Now that we’ve pre-processed and split our dataset, we are ready to implement our neural network. Our architecture consists of 3 convolution layers with 2 x 2 max-pooling, followed by a flattening layer and two fully connected layers. The final fully connected layer is a sigmoid layer since we have only two classes (ship, no ship).

Our pattern is:

CONV — POOL — CONV — POOL — CONV — POOL — FC — FC — SIGMOID

We start with 3 convolution/pooling layers, which essentially break down the images into features. The result of this process then feeds into two fully connected layers, which are responsible for the final classification decision. A flattening layer is placed between the last pooling layer and first fully connected layer to adjust for dimensionality. The first fully connected layer takes inputs from the feature analysis and applies weights to predict the correct class; the second one provides final probabilities for each class.

The way convolutions tease features out of images is by passing ‘filters’ over images in order to change the underlying image in such a way that certain characteristics of the image are highlighted (example: horizontal lines, vertical lines, etc.). The goal is for these convolutions to filter the images down to the features that will determine the output. The pooling layers are then used to compress an image by going over it 4 pixels at a time (in our case of 2 x 2 MaxPooling) and retaining just the largest value. What this does it to preserve features that were emphasized by the convolution while quartering the size of the image.

CNN architecture

In the input layer we define the shape of our data (150 x 150 x 3). The flattening layer takes the square 150 x 150 images and turns them into a one-dimensional array so that It can be fed into a fully connected layer. We use ‘relu’ as our activation function (this means negatives values will be thrown out). The output layer is in the shape of the number of categories we are trying to predict. Since we are building a binary classifier, it consists of 1 output unit.
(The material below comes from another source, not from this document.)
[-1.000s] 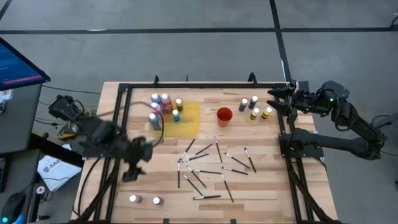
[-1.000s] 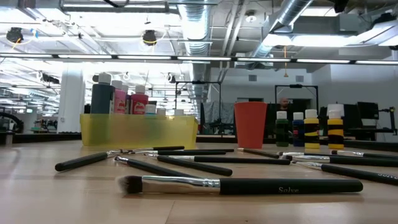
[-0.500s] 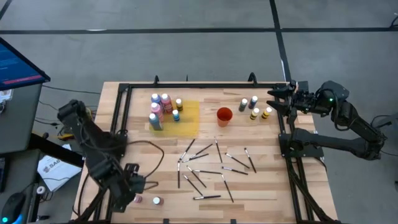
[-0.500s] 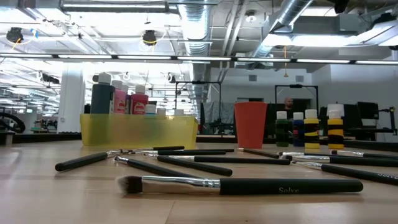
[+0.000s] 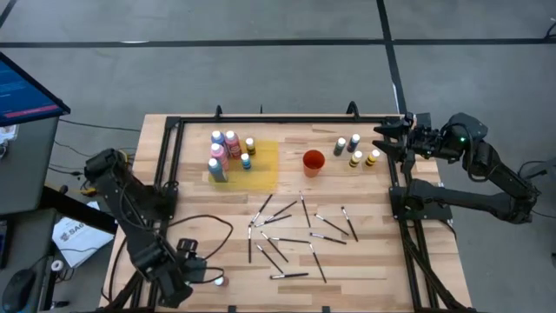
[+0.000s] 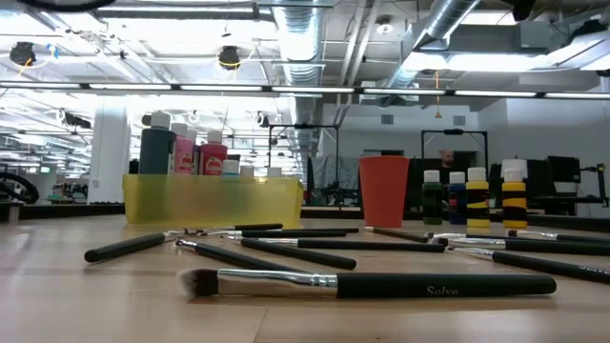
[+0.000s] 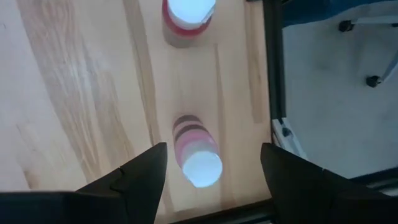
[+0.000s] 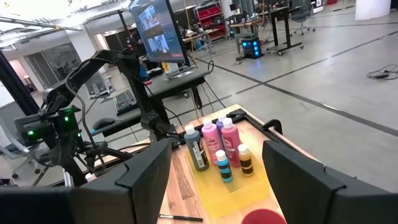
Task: Pick & Place Paint Supplies
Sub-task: Put the pink paint bottle into the yellow bin
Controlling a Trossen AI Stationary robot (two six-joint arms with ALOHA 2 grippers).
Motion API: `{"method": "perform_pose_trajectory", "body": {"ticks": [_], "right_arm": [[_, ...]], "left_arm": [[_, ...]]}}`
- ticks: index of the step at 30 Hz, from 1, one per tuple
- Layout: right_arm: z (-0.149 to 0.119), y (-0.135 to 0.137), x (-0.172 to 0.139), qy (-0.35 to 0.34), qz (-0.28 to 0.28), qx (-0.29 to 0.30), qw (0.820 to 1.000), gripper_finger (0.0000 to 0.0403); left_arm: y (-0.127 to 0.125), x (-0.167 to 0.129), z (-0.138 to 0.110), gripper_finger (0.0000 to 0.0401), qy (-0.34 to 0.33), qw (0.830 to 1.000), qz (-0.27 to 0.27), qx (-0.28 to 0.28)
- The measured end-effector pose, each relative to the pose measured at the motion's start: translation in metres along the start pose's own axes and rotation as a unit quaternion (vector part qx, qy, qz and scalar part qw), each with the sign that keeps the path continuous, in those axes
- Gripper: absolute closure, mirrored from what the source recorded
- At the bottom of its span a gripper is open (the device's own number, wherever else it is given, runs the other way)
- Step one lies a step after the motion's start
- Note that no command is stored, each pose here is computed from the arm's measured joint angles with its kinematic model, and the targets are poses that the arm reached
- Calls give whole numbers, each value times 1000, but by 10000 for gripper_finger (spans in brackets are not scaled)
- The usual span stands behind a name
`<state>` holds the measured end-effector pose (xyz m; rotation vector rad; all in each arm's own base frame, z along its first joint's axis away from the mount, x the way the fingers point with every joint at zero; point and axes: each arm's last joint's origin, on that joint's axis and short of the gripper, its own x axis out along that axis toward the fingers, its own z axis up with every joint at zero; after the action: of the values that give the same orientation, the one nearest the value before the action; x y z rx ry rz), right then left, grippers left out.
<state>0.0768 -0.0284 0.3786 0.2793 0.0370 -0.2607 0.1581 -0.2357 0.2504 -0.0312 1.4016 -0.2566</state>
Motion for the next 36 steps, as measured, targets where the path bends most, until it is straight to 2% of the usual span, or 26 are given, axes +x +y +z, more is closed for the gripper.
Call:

We use the Adam as the optimizer, binary_crossentrophy to calculate the loss, and accuracy as our metric. The network is trained for 25 epochs.

Evaluation

We first use the ImageDataGenerator to rescale pixel values as well as to augment images in a number of ways: rotation, width shifting, height shifting, shear intensity, zoom, horizontal flip, and defining fill mode. This gives us a training accuracy of 0.9304 and a testing accuracy of 0.9408. The then decide to exclude all augmentation techniques to see how this will impact performance. We end up with a training accuracy of 1.0000 and a testing accuracy of 0.99. Not bad given the simplicity of our network. This is an example of an image classification task where data augmentation does not help a network’s performance — on the contrary.